We mailed a Proxy Statement on or about September 28, 2012 to our stockholders of record as of September 12, 2012 in connection with our 2012 Annual Meeting of Stockholders, which was held on November 2, 2012 at the Sherwood Country Club, 320 West Stafford Road, Thousand Oaks, California, 91361. At the Meeting, the stockholders voted on three matters. One of the matters was the election of directors and the slate of nominees was elected; another matter was the ratification of our auditors which was approved; and the remaining matter was an advisory vote concerning executive compensation, which was approved.

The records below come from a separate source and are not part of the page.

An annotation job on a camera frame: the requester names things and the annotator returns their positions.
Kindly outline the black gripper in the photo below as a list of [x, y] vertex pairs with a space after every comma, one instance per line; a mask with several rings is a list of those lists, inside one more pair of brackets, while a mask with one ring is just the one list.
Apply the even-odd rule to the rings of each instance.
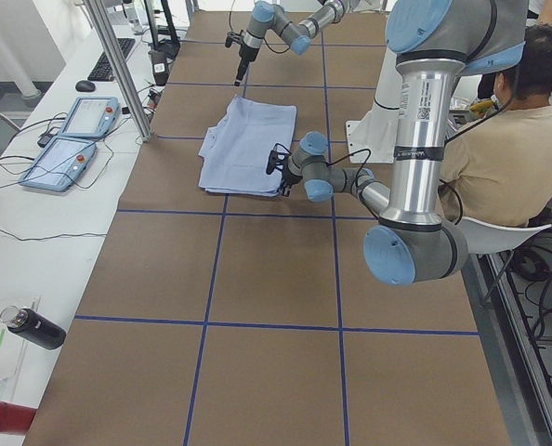
[[295, 175], [292, 173], [287, 166], [282, 169], [282, 179], [281, 187], [279, 188], [279, 193], [282, 196], [289, 196], [291, 193], [291, 188], [298, 184], [302, 180], [302, 176]]
[[248, 46], [247, 44], [241, 44], [239, 56], [241, 61], [236, 72], [234, 81], [235, 86], [241, 85], [247, 74], [249, 64], [256, 60], [256, 48]]

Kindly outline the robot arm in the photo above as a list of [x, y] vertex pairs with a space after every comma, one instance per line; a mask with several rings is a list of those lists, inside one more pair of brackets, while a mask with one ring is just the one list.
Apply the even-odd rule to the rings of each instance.
[[320, 1], [321, 7], [311, 15], [295, 23], [281, 5], [268, 1], [256, 1], [247, 27], [227, 33], [225, 47], [238, 44], [240, 63], [234, 84], [240, 86], [249, 65], [256, 60], [266, 34], [273, 31], [298, 56], [309, 48], [311, 40], [326, 27], [339, 23], [354, 12], [374, 10], [388, 11], [388, 1]]
[[406, 285], [450, 276], [463, 267], [465, 236], [436, 213], [440, 166], [455, 79], [516, 65], [524, 46], [524, 1], [400, 1], [386, 41], [401, 76], [392, 183], [363, 168], [324, 160], [327, 140], [306, 134], [296, 151], [272, 153], [269, 170], [282, 173], [280, 193], [302, 184], [313, 202], [347, 192], [378, 218], [363, 252], [381, 282]]

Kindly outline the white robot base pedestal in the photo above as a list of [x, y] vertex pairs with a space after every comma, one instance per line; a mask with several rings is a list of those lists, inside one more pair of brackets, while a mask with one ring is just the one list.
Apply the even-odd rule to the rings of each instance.
[[391, 164], [397, 135], [401, 97], [401, 76], [396, 54], [386, 49], [374, 94], [374, 101], [360, 121], [347, 121], [347, 143], [354, 164]]

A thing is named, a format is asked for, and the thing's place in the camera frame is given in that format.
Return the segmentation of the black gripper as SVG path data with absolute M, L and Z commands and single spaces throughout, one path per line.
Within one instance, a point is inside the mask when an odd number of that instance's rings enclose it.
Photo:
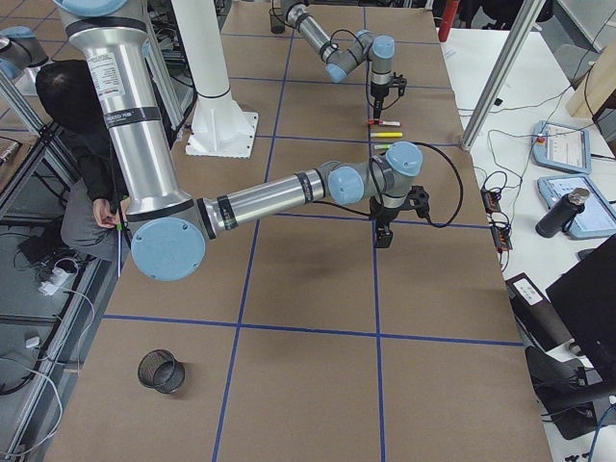
M 390 223 L 398 217 L 399 207 L 388 208 L 382 205 L 375 196 L 370 199 L 370 220 L 375 222 L 375 248 L 389 248 L 394 233 Z
M 391 73 L 378 73 L 371 72 L 370 77 L 370 95 L 373 98 L 372 103 L 372 118 L 374 120 L 381 119 L 381 113 L 383 109 L 383 102 L 385 97 L 389 94 L 389 87 L 391 82 Z

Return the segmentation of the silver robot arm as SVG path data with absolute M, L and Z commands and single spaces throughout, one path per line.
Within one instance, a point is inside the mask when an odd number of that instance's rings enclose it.
M 370 97 L 372 118 L 380 121 L 385 110 L 385 99 L 390 89 L 398 88 L 402 97 L 406 82 L 392 69 L 396 53 L 396 42 L 390 36 L 376 35 L 369 30 L 350 33 L 353 38 L 348 48 L 342 48 L 334 41 L 334 34 L 328 35 L 319 22 L 309 13 L 307 1 L 281 1 L 283 21 L 309 43 L 325 64 L 325 70 L 334 83 L 340 83 L 363 63 L 371 65 Z
M 162 116 L 143 57 L 148 39 L 142 1 L 62 1 L 70 43 L 86 57 L 105 125 L 126 181 L 135 225 L 132 258 L 146 276 L 175 281 L 192 274 L 220 233 L 330 197 L 337 206 L 370 203 L 375 244 L 387 247 L 391 222 L 409 207 L 422 151 L 399 141 L 360 164 L 336 161 L 216 199 L 193 198 L 179 185 Z M 188 153 L 246 158 L 258 116 L 234 100 L 215 6 L 172 5 L 192 73 L 197 104 Z

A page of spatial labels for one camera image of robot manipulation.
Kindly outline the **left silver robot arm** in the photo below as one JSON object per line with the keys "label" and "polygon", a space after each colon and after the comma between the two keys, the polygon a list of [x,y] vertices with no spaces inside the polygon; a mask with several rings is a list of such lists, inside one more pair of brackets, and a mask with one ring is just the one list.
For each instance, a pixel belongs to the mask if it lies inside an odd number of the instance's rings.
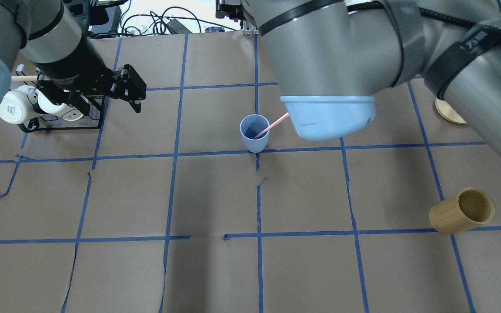
{"label": "left silver robot arm", "polygon": [[[34,94],[11,90],[18,54],[39,70]],[[123,100],[141,113],[147,84],[131,65],[109,69],[61,0],[0,0],[0,118],[26,132],[44,114],[76,121],[96,97]]]}

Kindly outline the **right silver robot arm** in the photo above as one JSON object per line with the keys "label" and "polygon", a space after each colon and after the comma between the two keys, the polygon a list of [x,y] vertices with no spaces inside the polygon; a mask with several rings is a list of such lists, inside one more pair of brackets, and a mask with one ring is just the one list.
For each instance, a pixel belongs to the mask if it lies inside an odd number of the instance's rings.
{"label": "right silver robot arm", "polygon": [[352,103],[420,75],[501,157],[501,0],[243,0],[297,133],[331,140],[369,123]]}

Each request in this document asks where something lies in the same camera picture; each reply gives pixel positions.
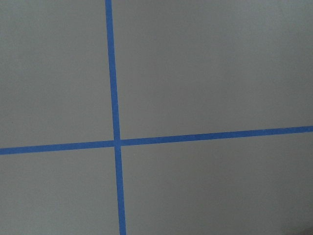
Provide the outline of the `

The first matter was the election of the members of the Board of Directors. The eight directors elected and the tabulation of the votes (both in person and by proxy) was as follows:
Nominees for Directors | For | Against | Withheld | |||||||||
Stephen G. Berman | 11,302,766 | 0 | 6,380,918 | |||||||||
Dan Almagor | 10,294,832 | 0 | 7,388,852 | |||||||||
Marvin W. Ellin | 10,355,808 | 0 | 7,327,876 | |||||||||
Robert E. Glick | 11,067,824 | 0 | 6,615,860 | |||||||||
Michael G. Miller | 11,067,824 | 0 | 6,615,860 | |||||||||
Murray L. Skala | 11,379,520 | 0 | 6,304,164 | |||||||||
Peter F. Reilly | 17,044,617 | 0 | 639,067 | |||||||||
Leigh Anne Brodsky | 17,046,360 | 0 | 637,324 |
There were 2,395,254 broker held non-voted shares represented at the Meeting with respect to this matter.

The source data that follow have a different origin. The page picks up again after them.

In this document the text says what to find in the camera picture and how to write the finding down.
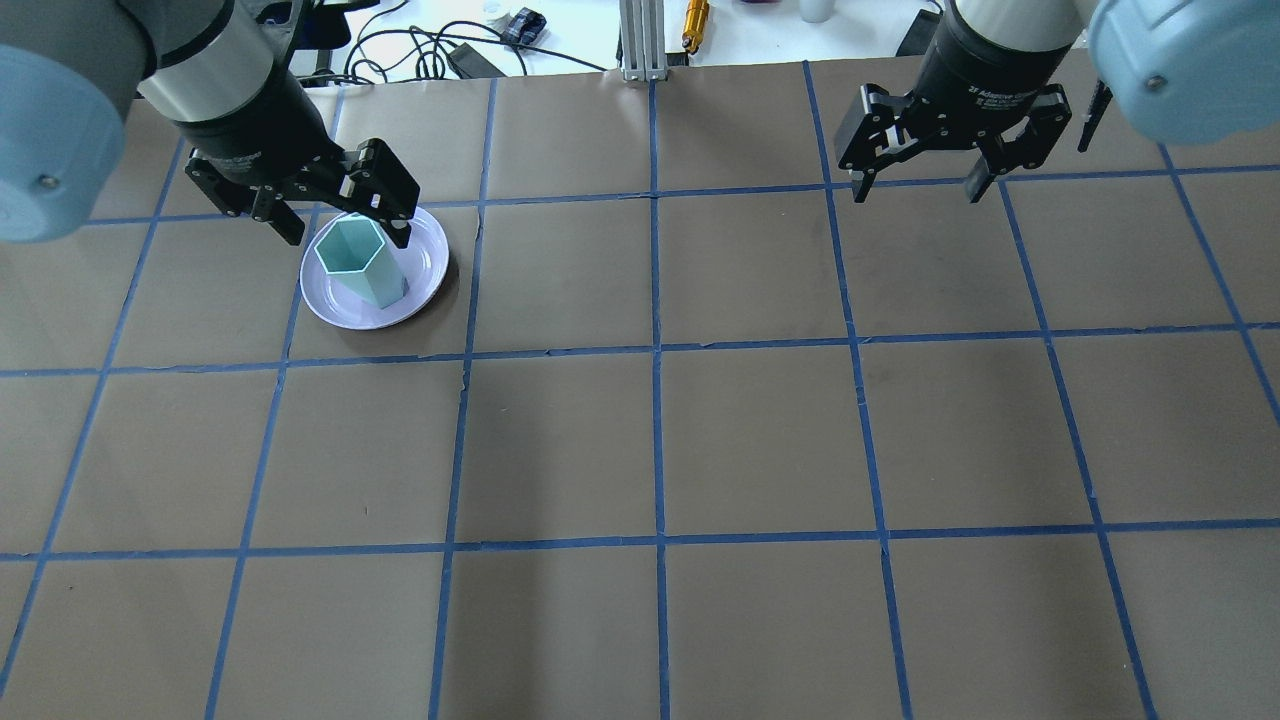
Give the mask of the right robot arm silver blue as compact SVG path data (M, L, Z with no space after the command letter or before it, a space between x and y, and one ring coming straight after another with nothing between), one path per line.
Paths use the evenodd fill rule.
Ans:
M1110 108L1166 145L1215 143L1279 115L1275 1L946 1L914 86L864 85L837 133L861 202L879 174L923 152L978 158L970 201L1041 167L1073 118L1053 74L1084 38L1097 74L1078 143Z

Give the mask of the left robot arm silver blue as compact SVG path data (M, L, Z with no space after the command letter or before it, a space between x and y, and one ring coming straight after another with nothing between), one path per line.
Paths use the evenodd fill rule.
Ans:
M379 138L346 150L238 1L5 1L1 237L79 229L145 99L191 146L186 174L220 214L303 238L296 202L378 223L406 249L420 187Z

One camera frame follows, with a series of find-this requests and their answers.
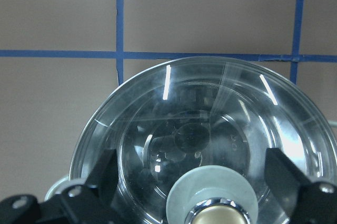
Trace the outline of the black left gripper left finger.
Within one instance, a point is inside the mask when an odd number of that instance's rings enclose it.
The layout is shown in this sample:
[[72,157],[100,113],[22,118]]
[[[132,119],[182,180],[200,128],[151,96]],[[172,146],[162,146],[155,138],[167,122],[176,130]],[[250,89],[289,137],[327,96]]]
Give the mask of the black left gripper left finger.
[[84,183],[105,206],[110,206],[117,189],[117,151],[105,149]]

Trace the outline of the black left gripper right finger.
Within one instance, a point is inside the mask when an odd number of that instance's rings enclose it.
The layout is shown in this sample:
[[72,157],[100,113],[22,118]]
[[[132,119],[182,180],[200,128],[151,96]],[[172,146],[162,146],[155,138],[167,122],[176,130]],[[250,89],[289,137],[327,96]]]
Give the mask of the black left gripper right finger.
[[312,183],[279,148],[266,149],[265,182],[286,215],[294,213],[300,189]]

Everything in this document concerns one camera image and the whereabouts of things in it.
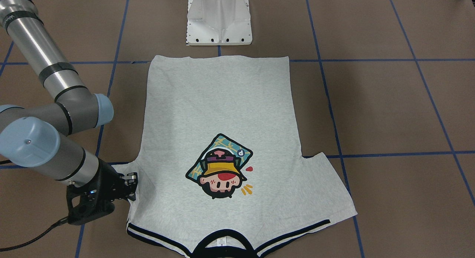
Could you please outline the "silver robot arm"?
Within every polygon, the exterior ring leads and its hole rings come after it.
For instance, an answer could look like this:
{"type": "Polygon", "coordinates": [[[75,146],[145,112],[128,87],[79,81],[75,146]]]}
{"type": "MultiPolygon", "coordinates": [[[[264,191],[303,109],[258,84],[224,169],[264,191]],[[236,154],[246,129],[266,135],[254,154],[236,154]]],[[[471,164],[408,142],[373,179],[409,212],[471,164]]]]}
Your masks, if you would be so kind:
{"type": "Polygon", "coordinates": [[[1,27],[54,99],[36,108],[1,106],[1,155],[67,186],[68,216],[82,225],[111,214],[114,201],[135,201],[136,172],[122,174],[69,135],[112,121],[109,98],[91,93],[38,16],[32,0],[1,0],[1,27]]]}

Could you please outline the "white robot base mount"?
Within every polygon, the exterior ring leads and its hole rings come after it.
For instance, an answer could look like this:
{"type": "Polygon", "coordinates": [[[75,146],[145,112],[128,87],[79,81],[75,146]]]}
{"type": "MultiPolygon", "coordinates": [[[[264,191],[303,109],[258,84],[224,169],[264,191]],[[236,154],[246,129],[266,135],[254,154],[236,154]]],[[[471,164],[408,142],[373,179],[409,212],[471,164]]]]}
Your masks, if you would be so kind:
{"type": "Polygon", "coordinates": [[[186,44],[238,46],[253,41],[249,0],[188,0],[186,44]]]}

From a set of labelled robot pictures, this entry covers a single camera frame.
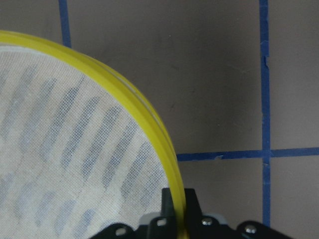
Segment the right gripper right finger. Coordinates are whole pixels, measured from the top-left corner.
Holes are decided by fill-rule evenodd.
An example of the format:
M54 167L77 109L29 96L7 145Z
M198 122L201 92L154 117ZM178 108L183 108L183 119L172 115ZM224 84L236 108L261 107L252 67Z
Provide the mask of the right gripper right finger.
M194 189L185 189L185 227L190 239L205 239L204 216Z

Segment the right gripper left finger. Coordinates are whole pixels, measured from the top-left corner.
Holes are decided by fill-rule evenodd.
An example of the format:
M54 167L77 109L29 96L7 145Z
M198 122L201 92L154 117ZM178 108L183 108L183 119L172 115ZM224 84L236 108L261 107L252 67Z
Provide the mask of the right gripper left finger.
M176 239L177 221L169 188L163 188L161 191L161 217L164 239Z

The second matter upon which the stockholders voted was the proposal to ratify the appointment by the Board of Directors of BDO USA, LLP, as our independent certified public accountants for 2012. The tabulation of the votes (both in person and by proxy) was as follows:
For | Against | Abstentions | ||||||
|
|
| ||||||
19,455,312 | 90,869 | 533,256 |
There were no broker held non-voted shares represented at the Meeting with respect to this matter.

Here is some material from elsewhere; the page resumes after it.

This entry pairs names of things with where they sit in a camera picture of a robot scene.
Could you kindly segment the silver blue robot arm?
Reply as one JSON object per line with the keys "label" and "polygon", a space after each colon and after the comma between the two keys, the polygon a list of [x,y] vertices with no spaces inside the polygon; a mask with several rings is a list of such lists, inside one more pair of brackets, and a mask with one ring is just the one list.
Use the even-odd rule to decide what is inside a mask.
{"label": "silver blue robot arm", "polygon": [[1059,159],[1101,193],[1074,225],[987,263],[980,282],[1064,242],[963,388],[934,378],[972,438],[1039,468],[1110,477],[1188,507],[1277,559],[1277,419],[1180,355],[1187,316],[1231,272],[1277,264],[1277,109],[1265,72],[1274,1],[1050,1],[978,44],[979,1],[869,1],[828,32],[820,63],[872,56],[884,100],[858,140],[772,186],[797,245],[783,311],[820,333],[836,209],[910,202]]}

The third matter upon which the stockholders voted was an advisory vote approving our executive compensation. The tabulation of the votes (both in person and by proxy) was as follows:
For | Against | Abstentions | ||||||
|
|
| ||||||
10,281,303 | 7,344,366 | 58,015 |
There were 2,395,753 broker held non-voted shares represented at the Meeting with respect to this matter.
SIGNATURES
Pursuant to the requirements of the Securities Exchange Act of 1934, the registrant has duly caused this report to be signed on its behalf by the undersigned hereunto duly authorized.